Apanhar o albatroz, águia dos mares largos,

Que segue desdenhoso a esteira de áurea espuma

Da nau que talha a onda em vórtices amargos.



Mal se expõe do convés ás gargalhadas francas,

O herói, que aos céus vingava os páramos extremos,

Deixa piedosamente as grandes asas brancas

Colherem-se nos pés, como esquecidos remos.
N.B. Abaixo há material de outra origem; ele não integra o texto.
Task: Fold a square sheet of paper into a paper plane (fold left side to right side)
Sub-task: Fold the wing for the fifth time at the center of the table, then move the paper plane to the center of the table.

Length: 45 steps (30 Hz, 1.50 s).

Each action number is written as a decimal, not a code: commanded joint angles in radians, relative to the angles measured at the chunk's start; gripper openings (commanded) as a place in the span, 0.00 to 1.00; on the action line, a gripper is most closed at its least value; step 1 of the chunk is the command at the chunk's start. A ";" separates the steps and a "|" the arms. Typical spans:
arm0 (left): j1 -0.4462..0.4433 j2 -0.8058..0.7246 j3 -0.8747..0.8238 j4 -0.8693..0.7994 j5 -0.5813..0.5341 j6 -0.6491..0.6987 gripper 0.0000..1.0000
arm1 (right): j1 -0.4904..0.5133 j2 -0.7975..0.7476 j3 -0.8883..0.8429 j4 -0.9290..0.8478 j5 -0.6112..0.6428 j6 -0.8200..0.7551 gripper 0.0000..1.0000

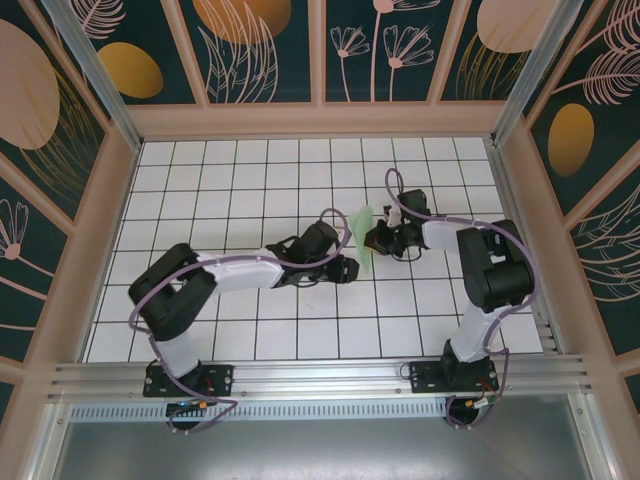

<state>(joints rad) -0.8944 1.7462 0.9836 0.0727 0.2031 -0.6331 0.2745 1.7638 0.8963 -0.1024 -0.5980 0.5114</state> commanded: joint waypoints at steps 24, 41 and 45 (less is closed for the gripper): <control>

Como a envergura audaz comicamente agita,

Sem o garbo, o primor, que altívolo ostentava!

Um, metendo-lhe ao bico um ferro em brasa, o irrita;

Outro — inválido — apupa o enfermo que voava!



O poeta é como o rei do etéreo azul profundo,

Que ama os tufões, e fita, em face, o sol radiante:

Da turba exposto ao rir no exílio deste mundo,

Impedem-no de — andar — as asas de gigante!
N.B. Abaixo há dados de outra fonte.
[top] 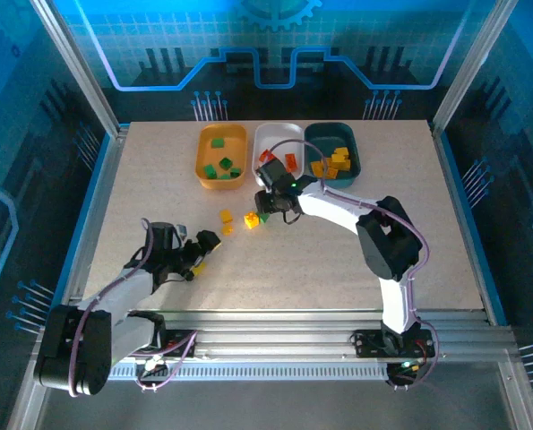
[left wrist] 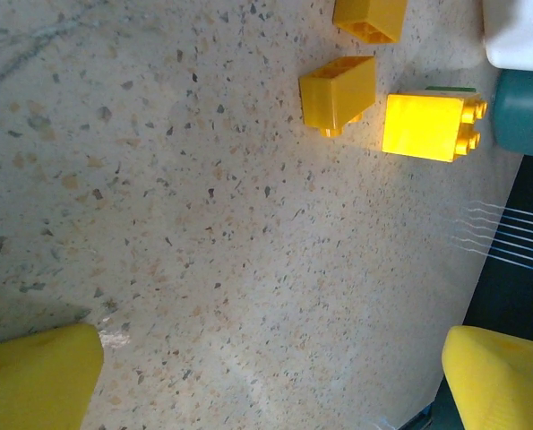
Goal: Sort the legos into containers by color
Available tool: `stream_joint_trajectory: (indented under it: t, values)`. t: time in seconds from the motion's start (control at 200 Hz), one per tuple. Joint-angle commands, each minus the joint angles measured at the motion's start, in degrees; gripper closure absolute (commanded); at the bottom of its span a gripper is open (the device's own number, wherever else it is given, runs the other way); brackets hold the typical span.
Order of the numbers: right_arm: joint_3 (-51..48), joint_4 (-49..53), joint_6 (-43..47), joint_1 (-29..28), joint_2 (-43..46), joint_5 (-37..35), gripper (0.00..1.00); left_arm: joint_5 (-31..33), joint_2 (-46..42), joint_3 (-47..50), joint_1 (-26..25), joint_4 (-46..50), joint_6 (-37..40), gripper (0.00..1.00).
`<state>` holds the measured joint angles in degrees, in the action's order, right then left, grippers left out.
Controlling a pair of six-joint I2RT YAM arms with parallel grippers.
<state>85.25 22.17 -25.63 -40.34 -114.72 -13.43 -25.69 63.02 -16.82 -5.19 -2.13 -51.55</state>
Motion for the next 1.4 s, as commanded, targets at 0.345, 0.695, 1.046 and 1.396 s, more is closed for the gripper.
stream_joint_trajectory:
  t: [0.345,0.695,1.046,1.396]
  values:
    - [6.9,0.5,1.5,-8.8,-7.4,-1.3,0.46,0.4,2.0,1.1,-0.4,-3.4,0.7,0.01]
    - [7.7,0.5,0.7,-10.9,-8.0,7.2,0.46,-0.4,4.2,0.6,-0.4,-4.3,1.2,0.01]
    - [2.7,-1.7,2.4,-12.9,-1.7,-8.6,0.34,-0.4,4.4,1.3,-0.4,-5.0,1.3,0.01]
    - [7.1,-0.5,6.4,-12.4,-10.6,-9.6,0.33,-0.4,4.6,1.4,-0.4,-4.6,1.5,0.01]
Tradução de Felix Pacheco (1879-1935):





Muita vez, por brinquedo, os homens da equipagem

Deitam mão, no alto oceano, a albatrozes ousados,

que, num voo indolente, acompanhando a viagem,

seguem a nau que fende os abismos salgados.



E, mal no tombadilho assim os vão pousando,

como esses reis do azul se aviltam logo, esquerdos,

As asas sem medida e brancas semelhando

Dous remos laterais que se arrestassem lerdos!



Tão belo, não faz muito, e, ora, que cousa ignava!

O nauta audaz dos céus, como parece à toa!

Qual com um cachimbo aceso o bico lhe irritava,

E outro zomba, a coxear, do enfermo que não voa.



A seta e o raio entanto olhara com denodo,

E o Poeta é em tudo igual a esse príncipe do ar:

Exilado na terra, em meio a vaia e o apodo,

As asas de gigante o impedem de marchar!





Tradução de Pedro Mohallem:



No tédio, é bem comum que os marinheiros peguem

À força do alto-mar imensos albatrozes

Que, indolentes, a nau acompanhando, seguem

A deslizar por sobre os pélagos atrozes.



E basta que ao convés arremessados sejam

Para que os reis do azul, acanhados e mancos,

Deixem tombar consigo as vastas mãos que adejam

Qual se fossem um par de longos remos brancos.



Pobre alado viajor, como é canhestra e lassa

Sua figura outrora altiva e ora tão feia!

Um, tomando um cachimbo, irrita-o com a fumaça,

Outro, a zombar do enfermo órfão do céu, coxeia!



O Poeta é semelhante a esse nobre superno

Que, acima, ri do arqueiro e afronta os vendavais:

Exilado no chão, preso ao mundano inferno,

Vacila rastejando as asas colossais.